NISMO Z-Tune Skyline
NISMO Z-Tune Skyline: The Quickest Pruduction Car Ever.

By Jared Holstein

... Using the quarter-mile dash as a partial indicator, NISMO might be right. It's probably the quickest. Chat room disciples, you may proceed to whip each other into a foaming, flaming frenzy. Ah, you say, what about the Enzo? Slow. The McLaren F1? Fancy pants Hyundai Excel. Saleen S7R Twin Turbo, quickest car on the planet? Turdlike. If numbers whispered by NISMO staff in the halls of the Tokyo Auto Salon are to be believed, the Z-tune ran 0-400 meters (a little shorter than a quarter mile) in 10.06 seconds during development. That's more than 6/10 of a second faster than any production car ever tested. And this is no drag car.

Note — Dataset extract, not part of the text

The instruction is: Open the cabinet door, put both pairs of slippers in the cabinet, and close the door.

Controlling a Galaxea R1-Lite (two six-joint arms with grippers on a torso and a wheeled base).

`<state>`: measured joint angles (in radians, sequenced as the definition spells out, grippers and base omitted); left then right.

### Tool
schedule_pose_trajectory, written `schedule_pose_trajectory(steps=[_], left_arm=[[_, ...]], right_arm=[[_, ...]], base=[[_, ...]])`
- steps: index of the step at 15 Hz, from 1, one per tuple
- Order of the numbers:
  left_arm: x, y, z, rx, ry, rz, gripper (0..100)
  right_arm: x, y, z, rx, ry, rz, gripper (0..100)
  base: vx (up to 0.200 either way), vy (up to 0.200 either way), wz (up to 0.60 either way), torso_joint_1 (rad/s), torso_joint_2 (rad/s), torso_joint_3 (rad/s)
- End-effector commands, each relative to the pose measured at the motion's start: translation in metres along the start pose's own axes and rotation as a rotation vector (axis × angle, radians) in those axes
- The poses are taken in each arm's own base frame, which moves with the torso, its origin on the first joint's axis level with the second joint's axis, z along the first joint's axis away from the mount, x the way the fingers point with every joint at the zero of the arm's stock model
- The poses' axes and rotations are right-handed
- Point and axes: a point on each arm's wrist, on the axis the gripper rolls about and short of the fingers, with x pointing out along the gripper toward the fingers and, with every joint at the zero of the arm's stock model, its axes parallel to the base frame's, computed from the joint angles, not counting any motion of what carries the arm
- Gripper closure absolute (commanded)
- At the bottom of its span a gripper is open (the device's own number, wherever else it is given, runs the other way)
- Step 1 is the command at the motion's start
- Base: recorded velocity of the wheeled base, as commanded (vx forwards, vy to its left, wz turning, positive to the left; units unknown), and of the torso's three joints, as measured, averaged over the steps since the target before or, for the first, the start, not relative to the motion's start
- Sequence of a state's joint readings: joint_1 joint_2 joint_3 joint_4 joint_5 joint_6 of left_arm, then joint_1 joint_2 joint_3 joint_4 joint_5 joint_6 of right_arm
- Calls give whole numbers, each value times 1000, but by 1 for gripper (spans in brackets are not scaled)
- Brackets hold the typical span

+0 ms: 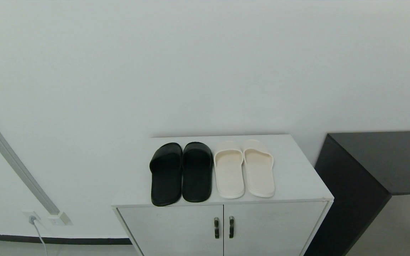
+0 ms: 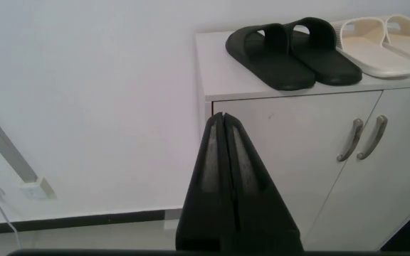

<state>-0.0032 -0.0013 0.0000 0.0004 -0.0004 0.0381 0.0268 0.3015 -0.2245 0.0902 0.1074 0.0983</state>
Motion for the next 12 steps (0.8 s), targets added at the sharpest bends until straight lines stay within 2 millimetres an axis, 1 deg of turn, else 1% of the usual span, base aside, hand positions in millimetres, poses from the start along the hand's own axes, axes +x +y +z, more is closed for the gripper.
schedule_pose_trajectory(steps=[1,2,3,4,6,7,8,10,12], left_arm=[[0,0,0,-3,1,1,100],[0,0,0,-3,1,1,100],[0,0,0,-3,1,-1,100],[0,0,0,-3,1,-1,100],[0,0,0,-3,1,1,100],[0,0,0,-3,1,-1,100],[0,0,0,-4,1,1,100],[0,0,0,-4,1,1,100],[0,0,0,-9,1,1,100]], right_arm=[[38,-1,12,16,181,49,0],[47,-1,15,16,203,60,0],[70,1,25,28,211,98,0],[85,6,31,29,199,130,0],[104,19,41,23,198,148,0],[117,46,51,43,208,177,0],[125,67,55,46,226,211,0],[145,104,62,45,254,233,0],[168,133,69,45,258,245,0]], base=[[0,0,0,0,0,0],[0,0,0,0,0,0],[0,0,0,0,0,0],[0,0,0,0,0,0],[0,0,0,0,0,0],[0,0,0,0,0,0],[0,0,0,0,0,0],[0,0,0,0,0,0],[0,0,0,0,0,0]])
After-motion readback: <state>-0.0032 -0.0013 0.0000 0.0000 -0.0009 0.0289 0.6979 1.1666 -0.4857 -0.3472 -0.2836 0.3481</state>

...NISMO claims more than 500 hp and 400 lb-ft of torque; judging from the acceleration claim, these numbers are more conservative than Jesse Helms.

----The GT
Engine
Type: Supercharged V8
Configuration: Iron block and aluminum heads
Intake manifold: Cast-aluminum with screw-type supercharger and air-to-water intercooler
Exhaust manifold: Cast iron
Crankshaft: Forged steel
Throttle body: Dual 55 mm, electronic
Valvetrain: DOHC, 4 valves per cylinder
Displacement: 330 cubic inches (5,409 cc)
Horsepower: More than 450 hp
Torque: 450 lb-ft
Transmission: T56 six-speed manual
Driven wheels: Rear-wheel drive


---

Of course the different is 170k for the Skyline and 40K for the mustang. Of course you have to remember there are only (will be only) 20 of these Z-Tuned monsters in existance. Probably the main reason the cost is so high (along with the 20 being hand built). Ironically, "Twin IHI internally wastegated ball-bearing turbochargers based on the units used in the GT500 and endurance racing programs offer the kind of commanding top end expected of a GT-R with strong midrange tractability. "

American muscle my dick.


----------



## speedracer170 (Nov 25, 2004)

its a bad azz car and would look good sitting next to my 33


----------



## ASsman (Mar 23, 2005)

It's sitting on my desktop right now.


----------